Anna Adornato, Indivisi

La consistenza del colore. Lui che lo individuava e gli dava un nome: marrone. Se c’era ancora un colore da sillabare allora lui era lì, era ancora una persona, un materiale organico vivente, non era vero che si stava scomponendo e allora tanti pezzettini di lui adesso erano sparsi sul pavimento, e forse si poteva arrestare il processo di non-persona, di lui che a un tratto non c’era più. Ma la tazzina era marrone. Esisteva nella porzione di spazio circostante. Appena dieci grammi di plastica colorata. Qualcosa di stabile e vero mentre il suo mondo crollava”. Allora una tazzina di plastica marrone, sporca di caffè, illuminata da una polverosa luce mattutina o un tagliaunghie abbandonato sullo specchio del bagno salvano dall’abisso perché tengono ancorati al reale, al visibile, al tangibile.

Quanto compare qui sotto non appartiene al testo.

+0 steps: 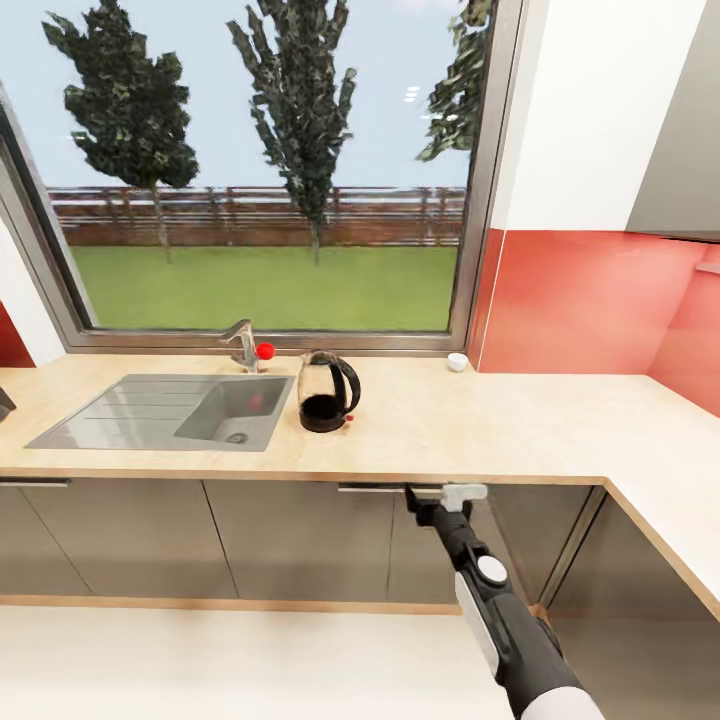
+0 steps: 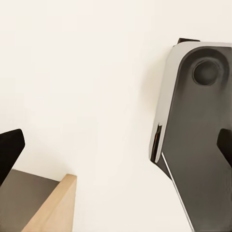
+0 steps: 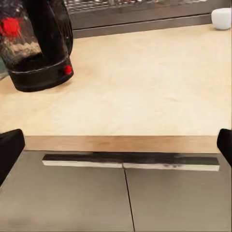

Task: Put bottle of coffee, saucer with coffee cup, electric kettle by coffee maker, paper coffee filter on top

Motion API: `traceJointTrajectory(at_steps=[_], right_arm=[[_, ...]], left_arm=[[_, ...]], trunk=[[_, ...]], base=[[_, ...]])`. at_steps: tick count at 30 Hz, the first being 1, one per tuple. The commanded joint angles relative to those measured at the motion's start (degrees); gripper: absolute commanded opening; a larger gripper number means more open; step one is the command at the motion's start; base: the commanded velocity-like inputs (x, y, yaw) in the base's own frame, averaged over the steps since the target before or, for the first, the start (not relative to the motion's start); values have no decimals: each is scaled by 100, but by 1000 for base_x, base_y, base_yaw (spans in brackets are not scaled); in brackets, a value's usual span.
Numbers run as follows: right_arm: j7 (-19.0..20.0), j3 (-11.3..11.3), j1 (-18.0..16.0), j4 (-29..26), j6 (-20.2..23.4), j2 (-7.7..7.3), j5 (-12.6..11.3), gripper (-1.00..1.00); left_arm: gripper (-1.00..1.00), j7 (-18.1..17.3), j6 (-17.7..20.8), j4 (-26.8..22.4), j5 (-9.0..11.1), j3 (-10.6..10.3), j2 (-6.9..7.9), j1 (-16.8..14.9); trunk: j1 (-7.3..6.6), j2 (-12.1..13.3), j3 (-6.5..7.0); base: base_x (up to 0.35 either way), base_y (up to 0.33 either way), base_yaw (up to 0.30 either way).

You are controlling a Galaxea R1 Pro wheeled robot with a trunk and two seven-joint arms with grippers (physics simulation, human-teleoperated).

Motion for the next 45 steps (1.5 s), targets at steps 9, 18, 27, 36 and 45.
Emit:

Allora la morte si deposita sul fondo di una tazzina, il suo spettro balena nel freddo marmo delle mattonelle del bagno, nel nero dei cappotti appesi all’ingresso della casa, nella consistenza gelatinosa della marmellata sul tavolo della cucina, nelle pieghe di un cuscino stropicciato dall’insonnia che maledice le notti. La morte negli oggetti si deposita ma, al tempo stesso, in essi si fa meno orribile, meno devastante quando sugli oggetti si impara a cadere, a perdersi, a neutralizzare i pensieri.

In “Indivisi” si racconta come si possa essere identici nella diversità, cosa significhi sopravvivere senza un organo vitale, come si possa imparare a rinunciare a una parte di sé che, improvvisamente, viene meno. Cos’è Simone senza Sophia? Cosa comporta essere dei superstiti? Rimanere uno di due? Perdere il senso, la ragione, il significato dell’esistere? “Indivisi” è parte di una letteratura ombelicale degli affetti. Degli affetti solidi, immortali, viscerali, quelli del sangue. È un romanzo corporeo in cui un fratello conosce e ricerca le pieghe del corpo di una sorella, impara a riconoscerlo come orizzonte e latitudine di immensa complessità, soprattutto nella sua assenza.

Adornato parla di dolore. Perché, magari, la letteratura non può parlare che di questo. Del dolore dello stare al mondo, della caduta e della perdita. Ma parla anche di come, poi, rimettersi in piedi.